Begin with the first line of the listing and quote every line through the one containing "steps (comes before"; give only those lines.
———
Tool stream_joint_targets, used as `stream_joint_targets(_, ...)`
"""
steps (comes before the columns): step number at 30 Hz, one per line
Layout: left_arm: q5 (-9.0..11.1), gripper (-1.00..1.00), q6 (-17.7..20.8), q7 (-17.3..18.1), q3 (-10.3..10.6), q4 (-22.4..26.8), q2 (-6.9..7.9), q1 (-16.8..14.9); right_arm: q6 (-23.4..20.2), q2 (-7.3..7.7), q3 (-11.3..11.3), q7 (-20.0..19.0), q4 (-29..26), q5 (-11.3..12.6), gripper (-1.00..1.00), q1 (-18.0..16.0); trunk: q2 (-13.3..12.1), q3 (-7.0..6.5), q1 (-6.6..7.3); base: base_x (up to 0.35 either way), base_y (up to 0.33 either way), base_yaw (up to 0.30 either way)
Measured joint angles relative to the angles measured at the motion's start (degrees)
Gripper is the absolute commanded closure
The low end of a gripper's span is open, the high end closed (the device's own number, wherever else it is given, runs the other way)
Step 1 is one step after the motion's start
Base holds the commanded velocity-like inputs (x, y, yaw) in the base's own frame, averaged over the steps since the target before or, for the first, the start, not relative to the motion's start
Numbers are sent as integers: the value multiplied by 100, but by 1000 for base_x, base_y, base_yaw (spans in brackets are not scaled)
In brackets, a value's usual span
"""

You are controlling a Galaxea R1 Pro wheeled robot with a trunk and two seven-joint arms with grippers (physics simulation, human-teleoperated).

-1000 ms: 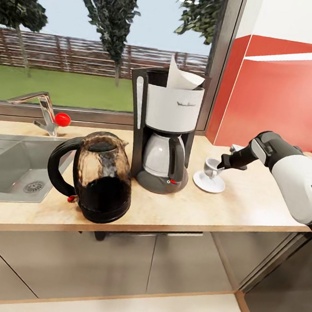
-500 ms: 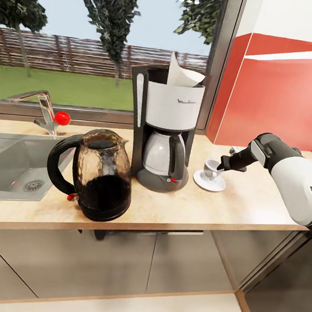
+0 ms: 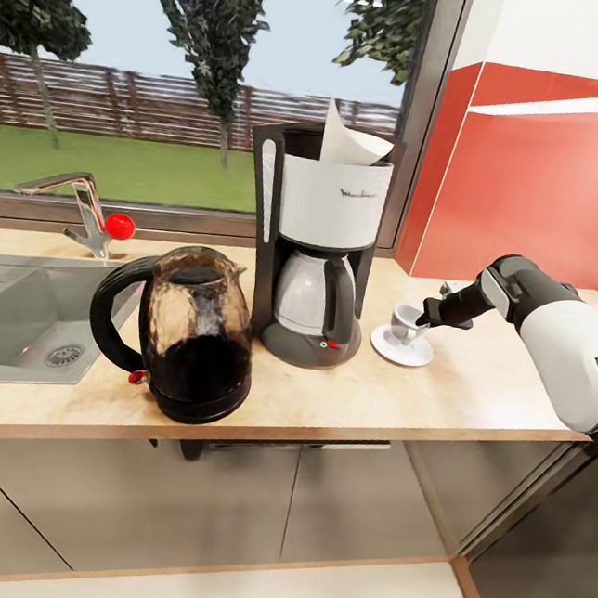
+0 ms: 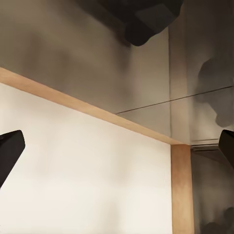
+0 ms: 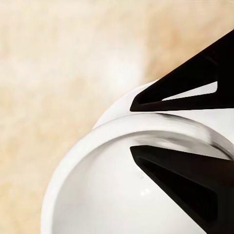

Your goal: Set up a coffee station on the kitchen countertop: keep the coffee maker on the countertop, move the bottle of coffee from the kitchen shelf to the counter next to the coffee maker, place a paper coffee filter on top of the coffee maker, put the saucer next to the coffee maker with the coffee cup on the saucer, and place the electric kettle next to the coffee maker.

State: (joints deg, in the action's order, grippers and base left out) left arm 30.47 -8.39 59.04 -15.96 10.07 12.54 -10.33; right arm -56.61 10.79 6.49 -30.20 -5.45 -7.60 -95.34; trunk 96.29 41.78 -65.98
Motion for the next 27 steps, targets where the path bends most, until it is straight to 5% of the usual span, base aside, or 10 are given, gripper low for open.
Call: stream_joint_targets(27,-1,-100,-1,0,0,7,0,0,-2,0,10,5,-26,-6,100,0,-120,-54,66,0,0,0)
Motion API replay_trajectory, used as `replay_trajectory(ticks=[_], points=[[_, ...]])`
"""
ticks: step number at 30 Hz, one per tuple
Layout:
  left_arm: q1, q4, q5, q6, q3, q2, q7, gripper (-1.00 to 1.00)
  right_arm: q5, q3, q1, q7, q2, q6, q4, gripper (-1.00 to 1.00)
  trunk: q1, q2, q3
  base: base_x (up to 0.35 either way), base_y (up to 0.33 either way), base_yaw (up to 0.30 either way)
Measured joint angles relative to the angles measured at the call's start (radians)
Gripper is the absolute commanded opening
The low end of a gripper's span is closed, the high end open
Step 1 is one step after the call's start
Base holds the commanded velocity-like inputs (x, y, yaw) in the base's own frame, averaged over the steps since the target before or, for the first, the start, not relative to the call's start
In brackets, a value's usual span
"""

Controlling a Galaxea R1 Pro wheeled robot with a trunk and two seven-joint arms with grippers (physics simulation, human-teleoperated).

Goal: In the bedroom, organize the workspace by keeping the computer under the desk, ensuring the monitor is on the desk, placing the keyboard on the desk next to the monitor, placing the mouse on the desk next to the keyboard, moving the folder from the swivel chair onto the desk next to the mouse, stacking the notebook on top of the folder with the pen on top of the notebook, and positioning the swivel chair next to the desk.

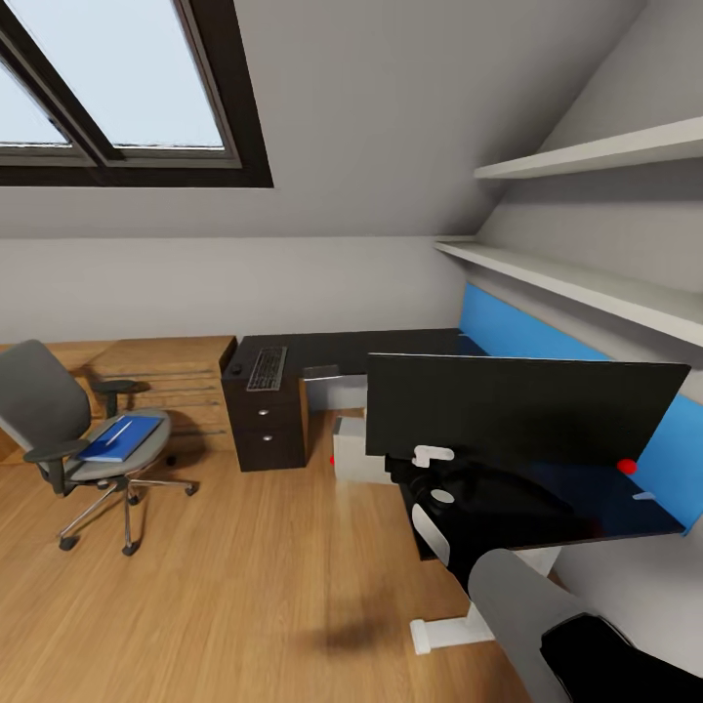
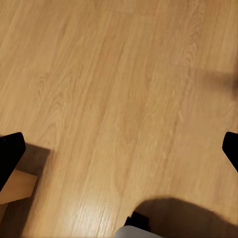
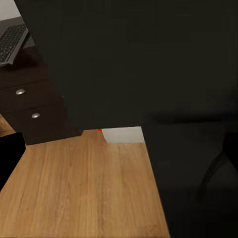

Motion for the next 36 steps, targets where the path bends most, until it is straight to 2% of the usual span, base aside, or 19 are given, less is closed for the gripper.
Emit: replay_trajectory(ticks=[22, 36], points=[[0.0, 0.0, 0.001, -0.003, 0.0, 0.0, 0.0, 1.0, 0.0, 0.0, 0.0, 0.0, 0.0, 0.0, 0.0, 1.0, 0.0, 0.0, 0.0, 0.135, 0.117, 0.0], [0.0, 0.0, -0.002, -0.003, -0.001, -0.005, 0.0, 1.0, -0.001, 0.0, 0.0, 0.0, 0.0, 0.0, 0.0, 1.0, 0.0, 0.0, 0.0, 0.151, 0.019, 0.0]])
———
[Response to the exercise]
Tool stream_joint_targets, used as `stream_joint_targets(_, ...)`
"""
steps (comes before the columns): step number at 30 Hz, one per line

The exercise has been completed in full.